SOURCE DATA:

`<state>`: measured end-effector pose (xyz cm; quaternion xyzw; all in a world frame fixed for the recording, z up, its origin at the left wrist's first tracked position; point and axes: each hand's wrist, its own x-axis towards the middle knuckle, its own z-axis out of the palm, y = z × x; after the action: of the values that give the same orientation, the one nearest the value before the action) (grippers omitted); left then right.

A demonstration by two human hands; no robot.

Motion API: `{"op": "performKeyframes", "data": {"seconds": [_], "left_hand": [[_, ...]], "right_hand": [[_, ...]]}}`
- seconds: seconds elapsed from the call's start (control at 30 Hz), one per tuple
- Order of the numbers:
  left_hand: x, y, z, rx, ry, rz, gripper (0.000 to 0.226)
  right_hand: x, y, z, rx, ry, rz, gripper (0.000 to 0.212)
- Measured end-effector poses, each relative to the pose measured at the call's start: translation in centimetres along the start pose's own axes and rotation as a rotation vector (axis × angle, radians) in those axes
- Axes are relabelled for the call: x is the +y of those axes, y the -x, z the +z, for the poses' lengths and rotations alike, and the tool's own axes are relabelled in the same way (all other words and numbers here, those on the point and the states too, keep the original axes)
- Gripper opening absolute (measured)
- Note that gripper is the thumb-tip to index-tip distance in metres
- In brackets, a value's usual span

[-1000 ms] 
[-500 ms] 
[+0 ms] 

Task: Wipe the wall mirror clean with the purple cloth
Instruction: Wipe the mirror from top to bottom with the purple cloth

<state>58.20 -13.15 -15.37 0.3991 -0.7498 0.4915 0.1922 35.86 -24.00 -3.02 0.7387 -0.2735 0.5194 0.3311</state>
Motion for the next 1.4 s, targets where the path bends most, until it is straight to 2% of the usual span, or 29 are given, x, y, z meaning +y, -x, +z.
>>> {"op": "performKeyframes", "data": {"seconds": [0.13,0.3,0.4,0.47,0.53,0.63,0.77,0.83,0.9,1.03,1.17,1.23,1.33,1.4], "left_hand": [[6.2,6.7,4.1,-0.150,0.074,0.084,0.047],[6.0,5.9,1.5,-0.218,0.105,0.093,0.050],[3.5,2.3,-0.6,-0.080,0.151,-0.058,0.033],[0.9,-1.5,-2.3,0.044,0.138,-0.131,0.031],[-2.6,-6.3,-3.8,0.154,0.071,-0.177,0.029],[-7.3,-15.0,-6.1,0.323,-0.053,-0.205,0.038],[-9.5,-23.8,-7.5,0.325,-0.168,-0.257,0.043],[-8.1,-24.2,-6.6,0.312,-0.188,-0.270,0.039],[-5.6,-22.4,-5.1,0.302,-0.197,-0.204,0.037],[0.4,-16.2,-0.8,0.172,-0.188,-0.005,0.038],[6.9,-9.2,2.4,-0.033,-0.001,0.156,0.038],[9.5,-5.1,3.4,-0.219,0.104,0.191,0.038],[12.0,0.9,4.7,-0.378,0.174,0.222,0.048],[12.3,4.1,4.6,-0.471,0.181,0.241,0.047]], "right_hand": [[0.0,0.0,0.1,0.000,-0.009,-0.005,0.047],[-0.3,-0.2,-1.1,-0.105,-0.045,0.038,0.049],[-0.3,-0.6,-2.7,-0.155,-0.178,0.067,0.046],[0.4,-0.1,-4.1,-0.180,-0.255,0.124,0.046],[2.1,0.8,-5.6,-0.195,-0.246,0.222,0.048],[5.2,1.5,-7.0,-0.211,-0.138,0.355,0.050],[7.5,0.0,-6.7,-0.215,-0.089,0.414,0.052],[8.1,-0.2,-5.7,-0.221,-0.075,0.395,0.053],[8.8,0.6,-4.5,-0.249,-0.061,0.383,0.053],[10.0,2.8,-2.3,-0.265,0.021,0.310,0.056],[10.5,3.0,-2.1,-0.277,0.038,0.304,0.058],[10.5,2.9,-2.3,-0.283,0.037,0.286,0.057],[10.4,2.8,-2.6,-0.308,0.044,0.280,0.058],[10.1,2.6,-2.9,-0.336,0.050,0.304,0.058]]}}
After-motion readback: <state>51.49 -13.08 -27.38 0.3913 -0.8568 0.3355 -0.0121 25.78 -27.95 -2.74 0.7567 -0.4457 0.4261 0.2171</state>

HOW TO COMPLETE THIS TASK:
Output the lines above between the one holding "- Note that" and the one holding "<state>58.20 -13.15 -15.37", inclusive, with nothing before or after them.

SOLUTION TO THE EXERCISE:
- Note that gripper is the thumb-tip to index-tip distance in metres
- In brackets, a value's usual span

[-1000 ms] 
[-500 ms] 
[+0 ms] 

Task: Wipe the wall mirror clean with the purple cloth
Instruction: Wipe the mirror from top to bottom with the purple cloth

<state>58.20 -13.15 -15.37 0.3991 -0.7498 0.4915 0.1922 35.86 -24.00 -3.02 0.7387 -0.2735 0.5194 0.3311</state>

This answer requires nothing further.